In more practical terms, this makes LLMs useful as editors. They're constructed to provide reasonable feedback on, say, something like an email or perform a code review of a software developer's code. They diverge from this theoretical oracle, though, in that their output isn't always correct. However, if you accept that they're not perfect, and perform your due diligence accordingly, they can help boost your productivity in situations where you'd previously have to rely on another human being to check your work. Not to claim that relying on other humans is bad by any means, but automated editors are a good tool for saving your time and the other human's in many situations.
Similarly, they're decent at summarizing material, because the details are easy to fact-check. As long as you're doing your own due diligence.
In bounded cases, they have decent generative capabilities. I've mentioned this before, but, try as I might, I often forget the syntax of a lot of code constructs when I'm writing software. Code completion saves me a lot of time when I'm writing line by line, and I can perform real-time verification of the LLM's output. You may think that line-by-line verification is tedious, but it's still much faster than looking up documentation across the internet.

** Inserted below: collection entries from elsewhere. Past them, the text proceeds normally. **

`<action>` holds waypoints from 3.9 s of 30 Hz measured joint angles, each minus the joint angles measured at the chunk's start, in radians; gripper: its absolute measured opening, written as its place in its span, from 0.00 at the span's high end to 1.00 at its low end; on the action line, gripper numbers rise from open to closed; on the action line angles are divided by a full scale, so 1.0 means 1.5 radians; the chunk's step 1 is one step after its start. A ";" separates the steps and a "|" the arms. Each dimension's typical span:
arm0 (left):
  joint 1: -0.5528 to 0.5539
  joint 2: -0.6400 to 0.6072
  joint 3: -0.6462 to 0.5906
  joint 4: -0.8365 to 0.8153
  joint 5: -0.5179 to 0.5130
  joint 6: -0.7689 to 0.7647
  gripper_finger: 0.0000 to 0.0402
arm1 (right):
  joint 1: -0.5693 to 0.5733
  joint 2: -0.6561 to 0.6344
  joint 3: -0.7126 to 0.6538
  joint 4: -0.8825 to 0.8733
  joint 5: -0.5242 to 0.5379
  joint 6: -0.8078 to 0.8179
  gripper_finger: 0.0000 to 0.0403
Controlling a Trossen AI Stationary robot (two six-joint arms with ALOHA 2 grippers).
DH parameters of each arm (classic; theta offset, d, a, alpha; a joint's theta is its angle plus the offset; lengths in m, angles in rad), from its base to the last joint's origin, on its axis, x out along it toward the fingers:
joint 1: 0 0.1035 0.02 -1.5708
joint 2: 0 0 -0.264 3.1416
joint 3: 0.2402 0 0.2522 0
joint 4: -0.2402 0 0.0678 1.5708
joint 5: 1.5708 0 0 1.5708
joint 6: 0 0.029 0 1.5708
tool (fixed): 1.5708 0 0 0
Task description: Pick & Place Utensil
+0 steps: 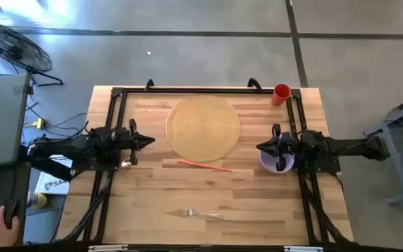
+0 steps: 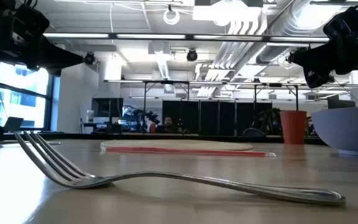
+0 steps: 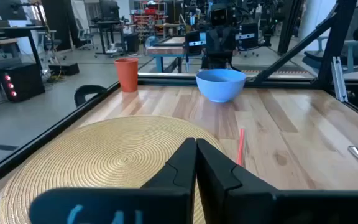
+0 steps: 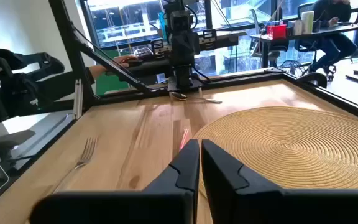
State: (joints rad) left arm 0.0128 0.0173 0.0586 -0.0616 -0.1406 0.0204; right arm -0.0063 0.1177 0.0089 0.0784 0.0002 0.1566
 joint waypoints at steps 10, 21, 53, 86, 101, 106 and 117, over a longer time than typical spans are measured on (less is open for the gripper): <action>0.000 0.000 0.000 0.000 0.000 0.000 0.98 | 0.000 0.000 0.000 0.000 0.000 0.000 0.97; 0.000 0.000 0.000 0.000 0.000 0.000 0.98 | 0.000 0.000 0.000 0.000 0.000 0.000 0.97; 0.000 0.000 0.000 0.000 0.000 0.000 0.98 | 0.000 0.000 0.000 0.000 -0.022 0.000 0.97; 0.000 0.000 0.000 0.000 -0.001 0.000 0.98 | 0.244 0.483 0.379 -0.240 0.301 0.308 1.00; 0.000 0.000 0.000 0.000 -0.002 0.000 0.98 | 0.276 0.871 0.812 -0.858 0.130 0.627 0.96; 0.000 0.000 0.000 0.000 -0.002 0.000 0.98 | 0.270 0.917 0.833 -0.885 0.085 0.636 0.83; 0.000 0.000 0.000 0.000 -0.002 0.000 0.98 | 0.208 0.886 0.728 -0.865 0.097 0.757 0.58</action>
State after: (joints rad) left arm 0.0126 0.0170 0.0586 -0.0620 -0.1429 0.0204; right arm 0.3063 1.4461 1.1008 -1.2188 0.1458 1.2917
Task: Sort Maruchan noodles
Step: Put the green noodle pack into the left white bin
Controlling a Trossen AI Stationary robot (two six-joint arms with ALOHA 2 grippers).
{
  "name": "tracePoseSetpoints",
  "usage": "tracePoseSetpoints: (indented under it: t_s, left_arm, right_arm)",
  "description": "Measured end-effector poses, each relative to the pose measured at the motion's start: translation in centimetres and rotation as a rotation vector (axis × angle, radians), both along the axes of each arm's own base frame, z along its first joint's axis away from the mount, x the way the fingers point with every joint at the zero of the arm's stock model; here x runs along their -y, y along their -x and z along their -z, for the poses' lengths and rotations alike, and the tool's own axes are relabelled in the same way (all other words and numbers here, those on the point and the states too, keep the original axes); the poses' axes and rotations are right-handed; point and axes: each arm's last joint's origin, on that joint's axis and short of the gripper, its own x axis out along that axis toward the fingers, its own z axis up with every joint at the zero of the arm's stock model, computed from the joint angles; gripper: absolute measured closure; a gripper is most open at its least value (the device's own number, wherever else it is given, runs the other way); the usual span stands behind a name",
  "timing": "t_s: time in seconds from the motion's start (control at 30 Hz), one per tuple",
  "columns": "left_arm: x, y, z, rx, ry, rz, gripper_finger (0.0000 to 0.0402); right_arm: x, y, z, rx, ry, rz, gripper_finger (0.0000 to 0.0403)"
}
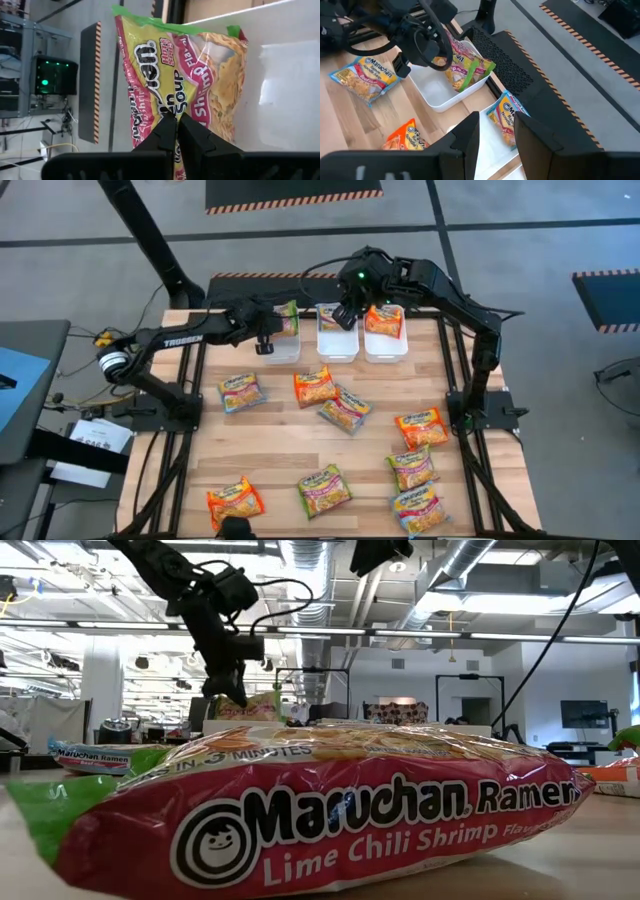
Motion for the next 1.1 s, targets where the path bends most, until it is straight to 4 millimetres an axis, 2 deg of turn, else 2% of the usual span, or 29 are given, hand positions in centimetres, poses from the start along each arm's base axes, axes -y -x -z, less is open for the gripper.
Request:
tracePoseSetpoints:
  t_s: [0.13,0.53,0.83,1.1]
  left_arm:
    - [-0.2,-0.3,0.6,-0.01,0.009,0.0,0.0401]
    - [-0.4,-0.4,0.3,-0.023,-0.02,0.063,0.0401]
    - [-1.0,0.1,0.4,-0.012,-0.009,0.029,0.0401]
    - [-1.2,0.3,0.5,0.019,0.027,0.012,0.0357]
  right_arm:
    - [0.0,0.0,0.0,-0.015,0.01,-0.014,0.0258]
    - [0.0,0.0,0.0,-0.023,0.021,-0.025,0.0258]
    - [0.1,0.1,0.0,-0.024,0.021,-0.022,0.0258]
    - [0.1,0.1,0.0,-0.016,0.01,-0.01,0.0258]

Sometimes the LLM will produce patently false information that sends me down a rabbit hole, but that tends to happen when I'm asking it to generate larger sections of code rather than sticking to smaller phrases (What can I say? I too sometimes fall into the thrall of the binary hum.)
In the natural language world, they can be useful for sentence or word completion (since that is what they were originally built for), but leaving them to construct larger bodies of text opens them up to banality or idiocy, because they'll lock into the comfortable or randomize output to the point of lunacy. I still question why anyone uses LLMs to write whole posts or essays. If someone's lazy enough to allow a bot to express their thoughts, is the thought actually there or worth reading?
A bit more controversially, I'm ok with using LLMs for ideation, as long as they're not the purveyors of the final output. Asking an LLM to come up with a plot outline for a mystery novel and then using the suggestion to develop your own writing seems reasonable, as does asking it for drawing ideas and then using your own artistic abilities to interpret the output.
Sadly, one of the areas where GenAI is already shining is in the spreading of disinformation. In even the most basic cases, people assume that the output of an LLM is correct, even though, according to some research earlier this year, even the top-tier LLMs hallucinate up to 40% of the time. We already get sucked into lies disseminated by other humans, even though millions of years of evolution have helped us develop skills to discern when someone isn't telling the truth. When we now add a machine into the mix, and have the built-in expectation that the machine is trustworthy, we're compounding the problem.
Image generation is quickly reaching the point where, at least for short news-style clips, it's difficult for even seasoned skeptics to determine what's real and what's generated. In capable hands and used for the wrong reasons, this ability can literally start wars, and no amount of watermarking will let us determine what's real, because the software will always be able to be hacked to remove protective measures. And, if you think that the large companies in charge of these tools are always responsible enough and capable enough to guard against such nefarious schemes, I've got an AWS outage to sell you.